Date: Fri, 29 Sep 2017 12:31:31 +0200
From: Peter Zijlstra <peterz@infradead.org>
To: Nicholas Piggin <npiggin@gmail.com>
Cc: Mathieu Desnoyers <mathieu.desnoyers@efficios.com>,
        "Paul E. McKenney" <paulmck@linux.vnet.ibm.com>,
        Ingo Molnar <mingo@redhat.com>,
        Alexander Viro <viro@zeniv.linux.org.uk>,
        linux-arch <linux-arch@vger.kernel.org>, Avi Kivity <avi@scylladb.com>,
        maged michael <maged.michael@gmail.com>,
        Boqun Feng <boqun.feng@gmail.com>, Dave Watson <davejwatson@fb.com>,
        Will Deacon <will.deacon@arm.com>,
        linux-kernel <linux-kernel@vger.kernel.org>,
        Andrew Hunter <ahh@google.com>, Paul Mackerras <paulus@samba.org>,
        Andy Lutomirski <luto@kernel.org>,
        Alan Stern <stern@rowland.harvard.edu>,
        linuxppc-dev <linuxppc-dev@lists.ozlabs.org>,
        gromer <gromer@google.com>
Subject: Re: [PATCH v4 for 4.14 1/3] membarrier: Provide register expedited
 private command
Message-ID: <20170929103131.un7tzxsixjoretal@hirez.programming.kicks-ass.net>
References: <20170926175151.14264-1-mathieu.desnoyers@efficios.com>
 <33948425.19289.1506458608221.JavaMail.zimbra@efficios.com>
 <20170927230436.4af88a62@roar.ozlabs.ibm.com>
 <911707916.20840.1506605496314.JavaMail.zimbra@efficios.com>
 <20170929010112.3a54be0d@roar.ozlabs.ibm.com>
 <20170928155115.fou577qzxepnnxqc@hirez.programming.kicks-ass.net>
 <20170929022757.62d43dfc@roar.ozlabs.ibm.com>
MIME-Version: 1.0
Content-Type: text/plain; charset=us-ascii
Content-Disposition: inline
In-Reply-To: <20170929022757.62d43dfc@roar.ozlabs.ibm.com>
User-Agent: NeoMutt/20170609 (1.8.3)
Sender: linux-kernel-owner@vger.kernel.org
Content-Length: 1519
Lines: 36

On Fri, Sep 29, 2017 at 02:27:57AM +1000, Nicholas Piggin wrote:

> The biggest power boxes are more tightly coupled than those big
> SGI systems, but even so just plodding along taking and releasing
> locks in turn would be fine on those SGI ones as well really. Not DoS
> level. This is not a single mega hot cache line or lock that is
> bouncing over the entire machine, but one process grabbing a line and
> lock from each of 1000 CPUs.
> 
> Slight disturbance sure, but each individual CPU will see it as 1/1000th
> of a disturbance, most of the cost will be concentrated in the syscall
> caller.

But once the:

	while (1)
		sys_membarrier()

thread has all those (lock) lines in M state locally, it will become
very hard for the remote CPUs to claim them back, because its constantly
touching them. Sure it will touch a 1000 other lines before its back to
this one, but if they're all local that's fairly quick.

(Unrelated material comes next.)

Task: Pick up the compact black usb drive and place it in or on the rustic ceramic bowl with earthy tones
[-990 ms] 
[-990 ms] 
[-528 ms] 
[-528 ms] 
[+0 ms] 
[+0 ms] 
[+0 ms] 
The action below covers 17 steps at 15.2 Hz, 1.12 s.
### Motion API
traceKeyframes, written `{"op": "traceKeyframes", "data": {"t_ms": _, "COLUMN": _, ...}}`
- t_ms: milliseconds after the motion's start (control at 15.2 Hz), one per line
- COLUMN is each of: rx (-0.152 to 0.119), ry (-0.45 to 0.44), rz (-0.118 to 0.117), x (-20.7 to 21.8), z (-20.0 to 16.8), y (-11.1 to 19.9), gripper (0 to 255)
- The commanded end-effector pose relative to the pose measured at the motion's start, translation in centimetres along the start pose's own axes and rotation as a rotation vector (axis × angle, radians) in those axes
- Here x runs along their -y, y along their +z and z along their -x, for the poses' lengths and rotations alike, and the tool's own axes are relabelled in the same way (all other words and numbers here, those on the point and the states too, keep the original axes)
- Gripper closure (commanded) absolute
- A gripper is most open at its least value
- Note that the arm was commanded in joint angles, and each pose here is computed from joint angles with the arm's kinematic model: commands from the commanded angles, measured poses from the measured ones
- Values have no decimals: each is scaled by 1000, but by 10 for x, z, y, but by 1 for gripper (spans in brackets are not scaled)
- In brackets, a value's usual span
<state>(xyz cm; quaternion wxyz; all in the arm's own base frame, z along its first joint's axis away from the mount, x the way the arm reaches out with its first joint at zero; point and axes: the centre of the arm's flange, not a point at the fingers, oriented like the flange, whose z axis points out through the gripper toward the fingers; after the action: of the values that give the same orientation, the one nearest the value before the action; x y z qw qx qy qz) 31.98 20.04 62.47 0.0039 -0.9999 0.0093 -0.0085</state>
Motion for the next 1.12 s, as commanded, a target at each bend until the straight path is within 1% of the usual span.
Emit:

But you're right, your big machines have far smaller NUMA factors.

> > Bouncing that lock across the machine is *painful*, I have vague
> > memories of cases where the lock ping-pong was most the time spend.
> > 
> > But only Power needs this, all the other architectures are fine with the
> > lockless approach for MEMBAR_EXPEDITED_PRIVATE.
> 
> Yes, we can add an iterator function that power can override in a few
> lines. Less arch specific code than this proposal.

A semi related issue; I suppose we can do a arch upcall to flush_tlb_mm
and reset the mm_cpumask when we change cpuset groups.